What I've tried so far :

  • EC2 in same VPC connecting to RDS (via private IP), I get ~10000 row/s
  • EC2 in same region -> RDS (via public IP): ~10000 row/s
  • local computer -> RDS (via public IP): 300 row/s
  • local computer -> SSH in EC2 bastion in same VPC as RDS -> RDS (private IP): 300 row/s
  • Copy DB to Paris datacenter and access it over public IP from my computer: 1000 row/s

I am running a t3.small instance with a gp2 100Go disk but I've tried upgrading to m5.large, with a larger 500Go disk (as this would increase the IOPS) but I'm getting the exact same results, still stuck with network limitations.

Thing is, we have to copy large amounts of data on a regular basis, from an on-prem db to rds db. From the results I get, this is due to a network bottleneck but I wanted to know if anyone had the same use-case and found a workaround to this. I've searched stack overflow (and others) and found similar questions with no answers :(

I would prefer to avoid a costly Direct Connect and I'm not sure an AWS VPN connection would speed that up...

Thanks !

MT0
  • 143,790
  • 11
  • 59
  • 117
bertrandp
  • 3
  • 3
  • You say your goal is to "copy large amounts of data on a regular basis, from an on-prem db to rds db", but your examples are selecting data from Amazon RDS to your own computer, which appears to be the opposite direction. In which direction do you wish to transfer the data? – John Rotenstein Oct 27 '22 at 22:55
  • Yes, sorry for the confusing goal, we first tried to copy these data, and it was super slow, so we tried to narrow down the limitations. We saw that even select operations were slow so this was our way to find where was the issue. But in the end, we will have daily tasks that will insert rows from another DB to RDS. – bertrandp Oct 28 '22 at 08:46

1 Answers1

1

This is the result of bandwidth and latency, caused by the 'distance' of your connection to the database.

AWS has high bandwidth, but there are some network limitations based on the size of the database instance. However, the bigger impact is probably from latency caused by the distance between your computer (on the Internet) and the database. This is caused both by physical distance and the number of 'hops' between systems required to connect the two endpoints.
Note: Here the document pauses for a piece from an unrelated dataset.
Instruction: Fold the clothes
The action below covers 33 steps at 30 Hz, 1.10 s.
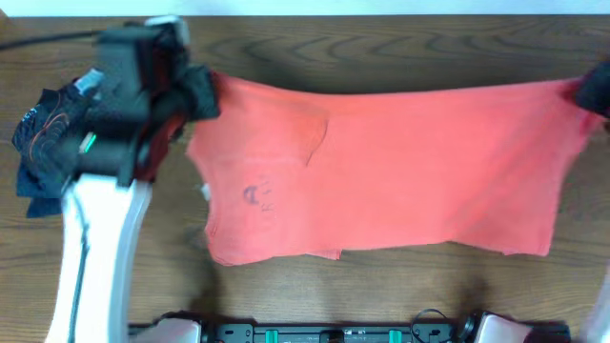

Further, the protocol being used to 'select' the data is not efficient for sending data. It is probably quite 'chatty', waiting for acknowledgements of data and would likely be uncompressed.

Since your goal is to "copy large amounts of data on a regular basis", I would recommend:

  • Extract the data 'locally' (if you are extracting from Amazon RDS, then dump the data into S3)
  • Compress the data (if possible)
  • Copy the data to the destination (eg to/from S3)
  • Decompress and load the data into the database 'locally'

This will minimise the 'chatty' nature of a SELECT from a database. However, but it might increase the time from extract to load since it is going through multiple extract/compress steps.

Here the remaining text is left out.